Except for the occasional “mate” and mustangs called “brumbies,” you’d hardly  know this endearingly straightforward and unabashedly old-fashioned western was made in the ’80s in Australia instead of the ’30s in Hollywood. The name star is Kirk Douglas, double-cast as two feuding brothers (one bearded and one-legged; the other beardless and 2-legged). But the movie is really about an orphan’s coming-of-age in the Outback in the late 1800s. It’s a handsome movie with lots of fresh air atmosphere and a veritable tumult of horses streaming by the camera like a subway train with no brakes. Again and again. When was the last time you saw a movie in which a stallion actually reared on a cliff?  Spin and Marty couldn’t do it better.

Black Beauty

Black Beauty

Black Beauty

A true beauty. This classy adaptation of Anna Sewell’s 1877 novel is a delight for animal lovers of all ages. An equine-eye view of a horse’s life in Victorian England, the movie follows Beauty from idyllic run-wild-run-free foalhood through a series of owners good, bad and indifferent.
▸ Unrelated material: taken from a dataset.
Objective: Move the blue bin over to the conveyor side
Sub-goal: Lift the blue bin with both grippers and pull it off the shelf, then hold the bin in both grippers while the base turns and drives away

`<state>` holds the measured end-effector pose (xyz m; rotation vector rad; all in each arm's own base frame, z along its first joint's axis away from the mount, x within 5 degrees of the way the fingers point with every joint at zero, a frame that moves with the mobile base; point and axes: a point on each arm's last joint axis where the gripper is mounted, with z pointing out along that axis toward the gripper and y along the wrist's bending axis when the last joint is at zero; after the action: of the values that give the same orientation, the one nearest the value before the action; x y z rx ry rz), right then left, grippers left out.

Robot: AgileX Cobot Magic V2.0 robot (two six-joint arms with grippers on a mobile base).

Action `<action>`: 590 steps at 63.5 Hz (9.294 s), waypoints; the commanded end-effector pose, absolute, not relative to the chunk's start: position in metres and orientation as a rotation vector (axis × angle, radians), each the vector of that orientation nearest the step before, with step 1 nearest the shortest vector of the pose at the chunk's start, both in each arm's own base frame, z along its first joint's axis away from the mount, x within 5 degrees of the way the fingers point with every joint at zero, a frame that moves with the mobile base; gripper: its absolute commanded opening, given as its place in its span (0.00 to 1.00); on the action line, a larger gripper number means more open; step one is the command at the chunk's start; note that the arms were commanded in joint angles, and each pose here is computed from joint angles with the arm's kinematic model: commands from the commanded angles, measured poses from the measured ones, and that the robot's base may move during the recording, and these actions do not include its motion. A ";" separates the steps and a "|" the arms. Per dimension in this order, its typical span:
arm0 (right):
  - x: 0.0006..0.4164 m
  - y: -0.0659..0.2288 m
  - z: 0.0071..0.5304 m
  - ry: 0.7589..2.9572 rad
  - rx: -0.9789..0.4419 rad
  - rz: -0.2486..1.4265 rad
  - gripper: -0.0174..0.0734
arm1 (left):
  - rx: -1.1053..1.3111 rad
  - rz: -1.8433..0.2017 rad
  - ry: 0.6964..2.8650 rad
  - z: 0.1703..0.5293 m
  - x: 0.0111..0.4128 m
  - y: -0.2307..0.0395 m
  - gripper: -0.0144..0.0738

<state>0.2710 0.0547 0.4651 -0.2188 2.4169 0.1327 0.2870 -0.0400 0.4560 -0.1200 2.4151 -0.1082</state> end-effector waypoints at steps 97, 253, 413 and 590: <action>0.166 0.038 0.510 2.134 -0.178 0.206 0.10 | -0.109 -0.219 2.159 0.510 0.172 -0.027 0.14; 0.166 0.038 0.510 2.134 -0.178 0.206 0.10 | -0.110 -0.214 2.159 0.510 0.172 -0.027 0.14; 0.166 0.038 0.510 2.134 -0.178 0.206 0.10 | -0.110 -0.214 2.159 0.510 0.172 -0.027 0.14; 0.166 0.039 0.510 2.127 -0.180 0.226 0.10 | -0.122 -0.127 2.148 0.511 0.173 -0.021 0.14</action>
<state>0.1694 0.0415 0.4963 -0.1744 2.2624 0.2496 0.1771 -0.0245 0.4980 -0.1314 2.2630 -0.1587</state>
Some, like the poor but good-hearted cabbie played by Harry Potter’s David Thewlis, treat animals with kindness and respect. Others, like the spoiled society matron played by Eleanor Bron, willingly break the animal’s back, neck and spirit in the name of fashion. Screenwriter Caroline Thompson (everything from Edward Scissorhands to The Secret Garden) doubles as director, capturing both the period flavor and the non-human perspective of the book. And while horses may be less central to our lives these days, there’s a timelessness about Beauty’s story—along with the expected enchantment of horses running through a meadow. Parental guidance: some scenes of animal mistreatment may disturb the very young.

The Black Stallion


Like nothing you’ve ever seen and better than almost anything you have. This is a stunning movie whose unique appeal is rooted in the pure visual power of film itself. The plot: a boy (Kelly Reno) and a savage stallion survive a shipwreck, establish a mystical bond on an island paradise and return home to win the Big Race. However, a plot summary says nothing of the adventure and romance, the poetry and mystery which are what the movie is really about. A film to cherish. And see again.

Into the West

Imagine The Black Stallion with a mystic Celtic lilt and you’ll have some idea of the tone of this wondrous film. Directed by Mike Newell (Enchanted April) and written by Jim Sheridan (My Left Foot), the movie is about two young brothers who flee the appalling squalor of their Dublin tenement  and ride west on the back of a magical white horse. In pursuit are their dad, Gabriel Byrne, a sodden, embittered widower who’s forsaken his traveler’s roots; a gypsy tracker (Ellen Barkin) who cares for Byrne and his boys; a greedy businessman who wants the horse as a show jumper; and half the country’s police force. Superbly balanced between gritty realism and fantastical lyricism, the movie is both poignant and unexpectedly funny. And, as anyone who knows the legend of  the Kelpie, a bit chilling  This is NOT a kids-only picture. Treat yourself.